Exercise: Only the number is wanted: how many lines in the data contain "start"?

Material provided:
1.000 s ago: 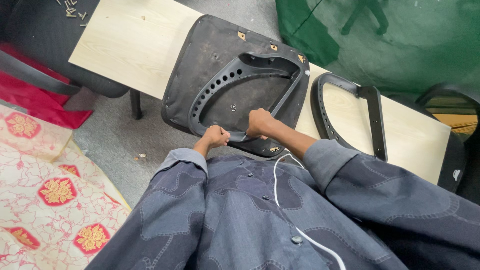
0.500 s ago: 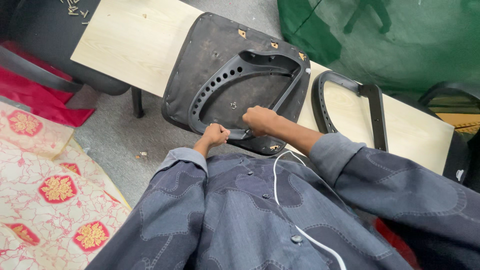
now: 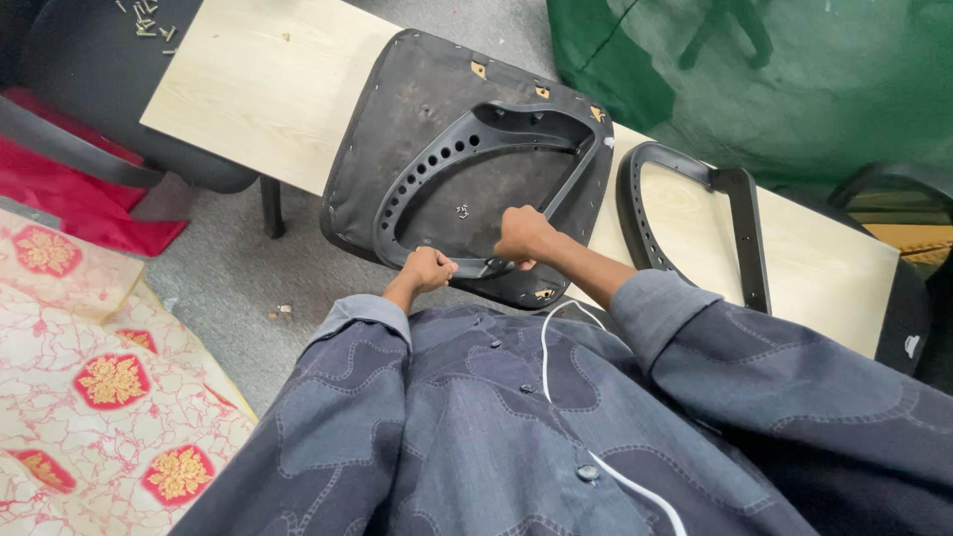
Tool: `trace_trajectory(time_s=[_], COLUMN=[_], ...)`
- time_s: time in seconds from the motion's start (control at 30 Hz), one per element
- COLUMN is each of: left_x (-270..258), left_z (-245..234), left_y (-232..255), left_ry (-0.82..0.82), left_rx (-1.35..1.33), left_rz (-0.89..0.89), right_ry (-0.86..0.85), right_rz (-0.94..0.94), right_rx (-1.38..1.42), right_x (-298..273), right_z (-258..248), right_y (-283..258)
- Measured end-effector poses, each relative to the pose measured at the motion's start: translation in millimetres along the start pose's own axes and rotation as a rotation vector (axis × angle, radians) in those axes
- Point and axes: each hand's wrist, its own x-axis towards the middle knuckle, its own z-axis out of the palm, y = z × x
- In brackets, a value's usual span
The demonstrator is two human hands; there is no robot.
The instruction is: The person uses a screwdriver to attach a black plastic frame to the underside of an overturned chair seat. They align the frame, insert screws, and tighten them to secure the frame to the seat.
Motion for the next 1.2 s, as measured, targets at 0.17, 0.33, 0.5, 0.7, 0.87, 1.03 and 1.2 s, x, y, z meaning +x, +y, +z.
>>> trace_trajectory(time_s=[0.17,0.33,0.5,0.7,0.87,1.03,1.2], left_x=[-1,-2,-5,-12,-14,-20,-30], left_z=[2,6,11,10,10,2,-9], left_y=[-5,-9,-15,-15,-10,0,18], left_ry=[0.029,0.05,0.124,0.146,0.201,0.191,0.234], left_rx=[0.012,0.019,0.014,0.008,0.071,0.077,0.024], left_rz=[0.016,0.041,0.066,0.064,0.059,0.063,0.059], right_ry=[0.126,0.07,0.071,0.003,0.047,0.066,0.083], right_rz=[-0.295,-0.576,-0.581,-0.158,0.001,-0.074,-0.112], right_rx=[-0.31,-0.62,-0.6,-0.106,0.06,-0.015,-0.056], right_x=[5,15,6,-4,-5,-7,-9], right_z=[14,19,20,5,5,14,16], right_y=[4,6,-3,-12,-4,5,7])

Expected answer: 2